We won't let any elements, from any dark corner of Israeli society, to harass people who let their clear, lucid, unique voices like that of Ze'ev Sternhell be heard.
Haim Oron, Chair of the left-wing Meretz party, a possible coalition partner in the new government:
They better not talk to us about a few bad weeds. These phenomena spring up on the right-wing [of the political spectrum].

This thuggish and dangerous act is the result of the continuing see-no-evil approach toward the vicious violence against soldiers and police officers and anyone else who doesn't agree with the brutish section of the extreme right wing.
Justice Minister Daniel Friedmann, although targeted for removal by left-wing parties in coalition negotiations with Kadima over a new government, shared their revulsion:
a politically motivated attack could undermine Israeli democracy and reopen wounds that have still not healed, and may never heal. This phenomenon must be uprooted.
Similarly, conservative Likud politician and opposition leader Benjamin Netanyahu declared, “this is a sickening attack by abominable people who are not part of the public debate in Israel,” adding, “They need to be distanced from society and placed behind lock and key.”

And from the conservative National Union-National Religious Party:
MK Effie Eitam (National Union – NRP) addressed the attack on Professor Ze'ev Sternhell, calling the act 'a disgraceful act in the eyes of the law, morality and Judaism.'

'Those behind this heinous act do not represent the values of Judaism and the love of Israel. My objections to Sternhell's outrageous opinions aside, I wholly object to any attempt to silence opinions through violent means,' said Eitam.
Sternhell, a Holocaust survivor from Poland who fought in three of Israel's wars from 1967 to 1982 and won the presitigious Israel Prize in political science this year, defiantly said that he would not be intimidated, but worried more for the fate of the country than himself: "If this act was not committed by a lone lunatic, but by elements representing a political persuasion, this is the beginning of the way to the crumbling of democracy."  

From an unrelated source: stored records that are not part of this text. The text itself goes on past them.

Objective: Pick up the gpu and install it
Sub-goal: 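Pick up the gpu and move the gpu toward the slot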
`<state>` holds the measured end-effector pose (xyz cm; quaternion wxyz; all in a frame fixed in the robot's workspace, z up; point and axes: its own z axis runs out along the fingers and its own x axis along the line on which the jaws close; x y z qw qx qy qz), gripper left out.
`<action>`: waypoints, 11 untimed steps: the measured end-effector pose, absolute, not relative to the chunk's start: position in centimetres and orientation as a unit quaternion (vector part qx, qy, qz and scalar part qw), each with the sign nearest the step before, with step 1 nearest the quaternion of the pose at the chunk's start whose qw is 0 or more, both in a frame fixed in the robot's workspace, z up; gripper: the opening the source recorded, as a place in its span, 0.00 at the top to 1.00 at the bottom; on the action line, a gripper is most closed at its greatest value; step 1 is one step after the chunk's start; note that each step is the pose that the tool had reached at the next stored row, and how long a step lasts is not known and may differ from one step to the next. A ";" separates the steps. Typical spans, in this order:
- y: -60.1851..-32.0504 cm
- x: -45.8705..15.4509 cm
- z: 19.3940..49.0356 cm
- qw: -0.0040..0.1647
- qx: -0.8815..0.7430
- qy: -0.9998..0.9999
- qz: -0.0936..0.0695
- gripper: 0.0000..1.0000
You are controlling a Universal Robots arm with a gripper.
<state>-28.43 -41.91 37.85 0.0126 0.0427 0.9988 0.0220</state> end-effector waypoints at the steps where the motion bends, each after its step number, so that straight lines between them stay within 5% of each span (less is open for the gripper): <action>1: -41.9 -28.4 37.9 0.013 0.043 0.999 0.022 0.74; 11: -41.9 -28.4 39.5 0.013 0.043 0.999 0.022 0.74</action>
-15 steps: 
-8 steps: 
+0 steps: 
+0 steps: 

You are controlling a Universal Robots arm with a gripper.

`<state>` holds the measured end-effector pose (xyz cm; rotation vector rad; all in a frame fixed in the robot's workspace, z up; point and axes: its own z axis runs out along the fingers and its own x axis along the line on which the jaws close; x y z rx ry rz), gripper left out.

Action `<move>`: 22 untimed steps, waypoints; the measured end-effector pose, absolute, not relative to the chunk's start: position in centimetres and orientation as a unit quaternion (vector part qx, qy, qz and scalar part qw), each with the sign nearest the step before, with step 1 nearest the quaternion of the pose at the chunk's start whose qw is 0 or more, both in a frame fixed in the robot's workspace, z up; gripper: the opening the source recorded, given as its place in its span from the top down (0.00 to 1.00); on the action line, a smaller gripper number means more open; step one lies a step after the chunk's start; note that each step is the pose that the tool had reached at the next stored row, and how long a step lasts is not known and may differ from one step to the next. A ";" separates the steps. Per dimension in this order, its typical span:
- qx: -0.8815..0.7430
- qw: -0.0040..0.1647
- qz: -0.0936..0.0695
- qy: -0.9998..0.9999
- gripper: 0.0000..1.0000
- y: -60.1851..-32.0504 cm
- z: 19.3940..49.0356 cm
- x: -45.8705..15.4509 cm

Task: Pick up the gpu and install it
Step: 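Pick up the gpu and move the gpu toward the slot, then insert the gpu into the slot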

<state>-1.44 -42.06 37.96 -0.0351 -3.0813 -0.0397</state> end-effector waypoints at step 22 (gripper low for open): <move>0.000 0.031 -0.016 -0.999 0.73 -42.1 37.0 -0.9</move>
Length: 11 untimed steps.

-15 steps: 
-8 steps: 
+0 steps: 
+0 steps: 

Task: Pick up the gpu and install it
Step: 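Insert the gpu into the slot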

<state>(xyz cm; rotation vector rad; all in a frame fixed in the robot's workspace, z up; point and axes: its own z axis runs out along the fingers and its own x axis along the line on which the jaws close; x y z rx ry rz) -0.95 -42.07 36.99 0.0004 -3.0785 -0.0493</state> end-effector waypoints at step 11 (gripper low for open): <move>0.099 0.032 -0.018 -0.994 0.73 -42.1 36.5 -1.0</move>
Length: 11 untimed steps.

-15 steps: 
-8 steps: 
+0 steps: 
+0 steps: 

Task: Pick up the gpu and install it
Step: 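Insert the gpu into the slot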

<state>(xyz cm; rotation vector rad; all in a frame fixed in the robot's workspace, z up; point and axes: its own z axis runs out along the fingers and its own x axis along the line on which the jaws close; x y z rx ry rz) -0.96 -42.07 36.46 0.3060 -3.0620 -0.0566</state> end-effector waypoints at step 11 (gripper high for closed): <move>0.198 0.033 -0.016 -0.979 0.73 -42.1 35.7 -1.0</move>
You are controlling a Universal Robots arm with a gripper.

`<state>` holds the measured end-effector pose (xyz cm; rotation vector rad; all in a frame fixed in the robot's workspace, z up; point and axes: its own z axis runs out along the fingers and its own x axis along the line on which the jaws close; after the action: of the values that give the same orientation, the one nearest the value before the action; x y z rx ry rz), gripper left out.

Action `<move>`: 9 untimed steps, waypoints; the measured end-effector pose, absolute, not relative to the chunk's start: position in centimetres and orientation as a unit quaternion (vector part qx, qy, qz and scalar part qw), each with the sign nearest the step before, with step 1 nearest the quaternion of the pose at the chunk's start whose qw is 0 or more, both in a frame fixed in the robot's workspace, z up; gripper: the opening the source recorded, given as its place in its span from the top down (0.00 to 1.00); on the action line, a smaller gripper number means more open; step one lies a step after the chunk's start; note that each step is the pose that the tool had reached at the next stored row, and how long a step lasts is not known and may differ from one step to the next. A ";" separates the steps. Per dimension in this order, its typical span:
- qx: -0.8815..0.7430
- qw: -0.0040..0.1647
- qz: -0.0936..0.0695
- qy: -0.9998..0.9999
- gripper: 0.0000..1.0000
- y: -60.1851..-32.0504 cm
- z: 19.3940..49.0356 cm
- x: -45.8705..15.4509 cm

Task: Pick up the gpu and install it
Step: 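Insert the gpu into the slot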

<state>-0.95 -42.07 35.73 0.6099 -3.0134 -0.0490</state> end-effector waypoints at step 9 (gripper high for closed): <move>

Several voices in the press and politics expressed similar concerns.  (The attack is certainly symptomatic of a dangerous mentality.  Debate turns on the question of whether it is part of a concerted new radicalization of tactics by extremist settlers determined to resist any government attempt to dislodge them.)

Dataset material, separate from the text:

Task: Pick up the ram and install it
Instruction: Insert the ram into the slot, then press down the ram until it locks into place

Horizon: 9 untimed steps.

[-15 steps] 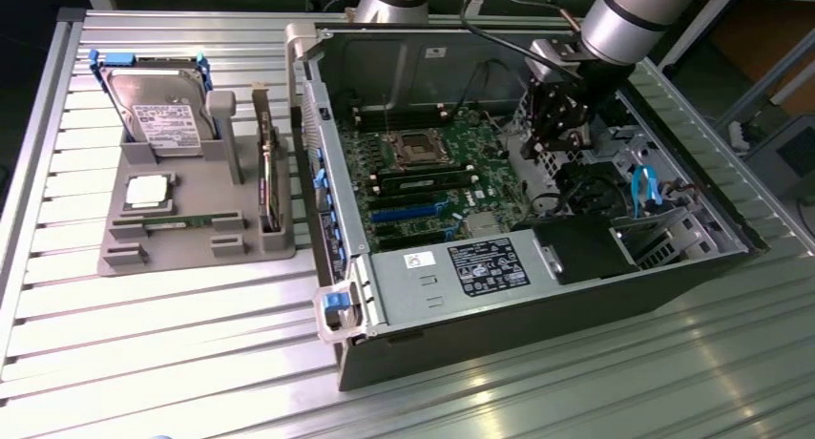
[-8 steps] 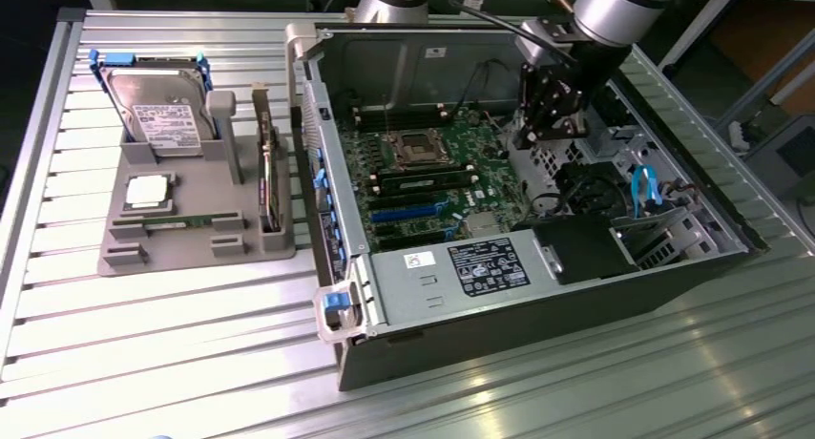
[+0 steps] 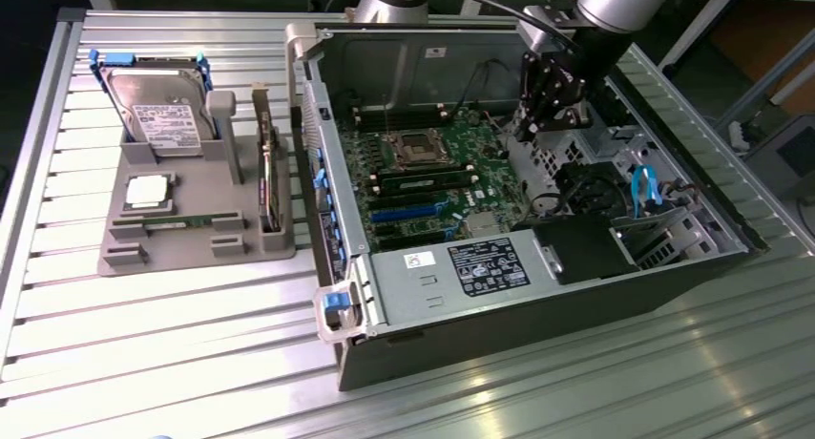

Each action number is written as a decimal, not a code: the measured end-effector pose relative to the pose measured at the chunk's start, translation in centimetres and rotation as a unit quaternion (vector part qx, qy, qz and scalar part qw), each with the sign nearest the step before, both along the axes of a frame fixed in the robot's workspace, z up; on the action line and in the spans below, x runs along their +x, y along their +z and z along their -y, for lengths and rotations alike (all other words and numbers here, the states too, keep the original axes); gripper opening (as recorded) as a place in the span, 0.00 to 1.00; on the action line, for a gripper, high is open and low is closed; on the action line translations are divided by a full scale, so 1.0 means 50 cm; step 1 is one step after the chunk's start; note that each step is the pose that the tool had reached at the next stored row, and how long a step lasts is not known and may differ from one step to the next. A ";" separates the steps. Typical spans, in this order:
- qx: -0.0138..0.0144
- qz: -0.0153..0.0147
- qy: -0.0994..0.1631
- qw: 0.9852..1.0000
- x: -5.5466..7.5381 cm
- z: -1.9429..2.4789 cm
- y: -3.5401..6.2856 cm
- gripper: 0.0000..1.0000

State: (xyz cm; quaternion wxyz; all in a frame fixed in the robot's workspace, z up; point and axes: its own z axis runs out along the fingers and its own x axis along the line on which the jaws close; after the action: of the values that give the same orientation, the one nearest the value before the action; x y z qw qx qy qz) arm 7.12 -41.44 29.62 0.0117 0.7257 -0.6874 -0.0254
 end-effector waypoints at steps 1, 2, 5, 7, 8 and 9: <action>0.000 0.000 0.000 1.000 0.000 0.0000 0.000 0.09; 0.000 0.000 0.000 1.000 0.000 0.0000 0.000 0.09; 0.000 0.000 0.000 1.000 0.000 0.0000 0.000 0.09; 0.000 0.000 0.000 1.000 0.000 0.0000 0.000 0.09; 0.000 0.000 0.000 1.000 0.000 0.0000 0.000 0.09; 0.000 0.000 0.000 1.000 -0.004 0.0000 0.000 0.09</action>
State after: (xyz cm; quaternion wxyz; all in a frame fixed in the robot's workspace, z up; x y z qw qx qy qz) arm 6.93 -41.43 29.60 0.0117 0.7257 -0.6875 -0.0254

That the sentiments need to be expressed at all is deeply sad and disturbing.

That such attempts to silence dissent through intimidation or even liquidation of the dissenter are the exception in Israel but the rule in the territories and states at war with Israel should also give one pause for thought--in particular, those who share Sternhell's critique of Israel's policies but not his dedication to the original Zionist enterprise from which it derives, and that serves as his yardstick of moral measurement:
'The War of Independence fired my imagination,' he says. 'The decision to immigrate was a personal one, which stemmed from both a Zionist family history and my own desire to take part in building the state of the Jews.'
Israeli academics are planning a solidarity protest: "The incident was an attack not only against the man himself, but it also threatened the freedom of expression and thought in Israel," one of the organizers said.

Academics elsewhere can demonstrate their solidarity by signing the following petition, from Scholars for Peace in the Middle East:
We, the undersigned, professors with widely varying political orientations and from many disciplines, from around the world, strongly condemn the targeted bombing and injury of Ze'ev Sternhell, Professor of Political Science at Hebrew University of Jerusalem and Ha'aretz columnist.

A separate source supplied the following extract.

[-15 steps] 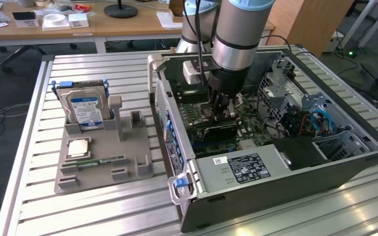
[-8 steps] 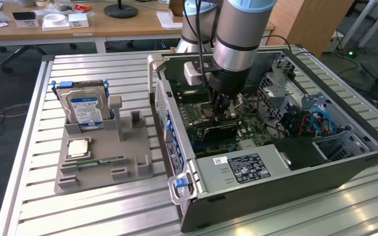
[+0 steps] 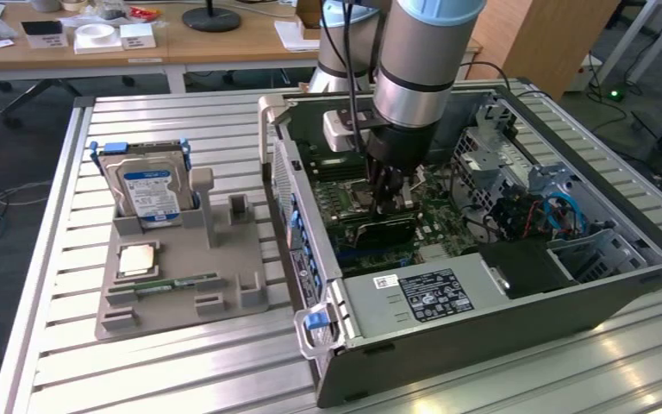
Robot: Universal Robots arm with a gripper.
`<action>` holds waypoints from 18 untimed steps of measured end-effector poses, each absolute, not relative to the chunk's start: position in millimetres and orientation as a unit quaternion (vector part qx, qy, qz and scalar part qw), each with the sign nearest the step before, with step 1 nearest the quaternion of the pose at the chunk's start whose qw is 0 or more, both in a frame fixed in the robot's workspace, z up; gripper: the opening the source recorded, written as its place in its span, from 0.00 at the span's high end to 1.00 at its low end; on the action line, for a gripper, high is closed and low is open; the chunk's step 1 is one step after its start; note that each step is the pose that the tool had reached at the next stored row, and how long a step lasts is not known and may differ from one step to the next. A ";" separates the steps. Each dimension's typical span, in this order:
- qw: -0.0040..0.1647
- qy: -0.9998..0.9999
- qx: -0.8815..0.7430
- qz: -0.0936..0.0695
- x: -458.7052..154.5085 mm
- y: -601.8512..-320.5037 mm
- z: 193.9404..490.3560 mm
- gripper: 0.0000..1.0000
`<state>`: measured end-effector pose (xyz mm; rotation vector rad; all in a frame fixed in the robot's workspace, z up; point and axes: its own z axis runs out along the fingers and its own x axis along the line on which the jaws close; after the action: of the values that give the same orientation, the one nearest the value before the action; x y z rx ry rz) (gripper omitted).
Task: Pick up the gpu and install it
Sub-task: 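Press down on the gpu until it lock into place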
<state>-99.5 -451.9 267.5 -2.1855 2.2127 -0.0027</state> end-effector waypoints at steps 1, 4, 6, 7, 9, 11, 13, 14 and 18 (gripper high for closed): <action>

As Professor Sternhell's fellow academics, we also denounce the attack on him because it appears to have been intended as retribution for his expression of his political views. Thereby, it endangers us and the entire academic enterprise, which depends on freedom of expression.

As human beings, as well as academics, we condemn all acts of criminal violence and hope that the perpetrator(s) of this treacherous assault and attempted assassination are brought to swift and maximal justice.